> [Task directions]: Below this sentence is a listing; return exactly its lines from the one with "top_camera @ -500" to the one with "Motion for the", both kept, and nothing more.
»»
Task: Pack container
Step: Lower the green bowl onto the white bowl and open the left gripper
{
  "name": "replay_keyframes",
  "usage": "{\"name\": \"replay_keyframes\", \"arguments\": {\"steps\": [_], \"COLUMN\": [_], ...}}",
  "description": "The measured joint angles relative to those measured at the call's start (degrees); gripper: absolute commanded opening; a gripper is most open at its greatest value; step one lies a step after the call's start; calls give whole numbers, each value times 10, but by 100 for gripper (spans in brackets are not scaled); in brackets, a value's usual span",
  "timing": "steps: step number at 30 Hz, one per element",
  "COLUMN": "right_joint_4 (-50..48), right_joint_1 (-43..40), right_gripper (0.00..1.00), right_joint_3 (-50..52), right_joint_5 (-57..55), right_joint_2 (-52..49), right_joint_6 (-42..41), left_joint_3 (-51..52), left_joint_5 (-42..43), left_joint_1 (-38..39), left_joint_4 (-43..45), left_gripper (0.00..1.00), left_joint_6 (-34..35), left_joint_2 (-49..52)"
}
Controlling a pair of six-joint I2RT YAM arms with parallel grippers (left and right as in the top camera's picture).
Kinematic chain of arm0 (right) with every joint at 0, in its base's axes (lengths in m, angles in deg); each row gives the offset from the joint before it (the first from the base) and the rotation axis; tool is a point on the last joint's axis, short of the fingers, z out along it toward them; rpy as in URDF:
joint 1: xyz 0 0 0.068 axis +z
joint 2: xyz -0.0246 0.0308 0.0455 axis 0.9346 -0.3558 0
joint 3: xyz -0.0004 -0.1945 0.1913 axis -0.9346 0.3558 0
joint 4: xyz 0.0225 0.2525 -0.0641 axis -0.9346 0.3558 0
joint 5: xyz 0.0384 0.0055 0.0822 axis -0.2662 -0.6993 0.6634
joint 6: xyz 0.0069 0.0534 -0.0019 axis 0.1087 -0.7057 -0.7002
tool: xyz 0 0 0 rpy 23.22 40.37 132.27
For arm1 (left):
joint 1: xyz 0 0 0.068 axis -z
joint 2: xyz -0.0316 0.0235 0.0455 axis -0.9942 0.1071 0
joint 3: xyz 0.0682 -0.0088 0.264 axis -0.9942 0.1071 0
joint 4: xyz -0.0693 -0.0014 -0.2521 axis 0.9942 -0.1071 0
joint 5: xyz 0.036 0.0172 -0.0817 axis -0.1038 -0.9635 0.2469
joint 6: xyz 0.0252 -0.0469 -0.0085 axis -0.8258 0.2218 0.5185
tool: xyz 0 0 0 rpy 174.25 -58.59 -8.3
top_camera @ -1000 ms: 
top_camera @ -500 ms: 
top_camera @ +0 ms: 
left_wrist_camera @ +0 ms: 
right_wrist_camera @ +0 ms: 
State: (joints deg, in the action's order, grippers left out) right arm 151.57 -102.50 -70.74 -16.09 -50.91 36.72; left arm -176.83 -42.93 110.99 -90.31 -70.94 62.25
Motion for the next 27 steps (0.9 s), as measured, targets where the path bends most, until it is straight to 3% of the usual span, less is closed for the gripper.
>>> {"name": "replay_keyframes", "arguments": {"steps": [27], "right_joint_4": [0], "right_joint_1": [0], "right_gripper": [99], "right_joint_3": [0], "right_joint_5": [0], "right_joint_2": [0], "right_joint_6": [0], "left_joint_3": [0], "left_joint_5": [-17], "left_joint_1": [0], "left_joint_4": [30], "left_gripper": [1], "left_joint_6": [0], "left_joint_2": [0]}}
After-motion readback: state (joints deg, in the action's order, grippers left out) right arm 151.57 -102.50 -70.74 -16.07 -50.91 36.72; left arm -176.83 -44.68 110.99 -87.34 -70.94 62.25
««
> [Answer box]:
top_camera @ -500 ms: 
top_camera @ +0 ms: 
left_wrist_camera @ +0 ms: 
right_wrist_camera @ +0 ms: 
State: (joints deg, in the action's order, grippers left out) right arm 151.57 -102.50 -70.74 -16.09 -50.91 36.72; left arm -176.83 -42.93 110.99 -90.31 -70.94 62.25
Motion for the next 27 steps (0.9 s), as measured, targets where the path bends most, until it is straight to 3% of the usual span, less is closed for the gripper.

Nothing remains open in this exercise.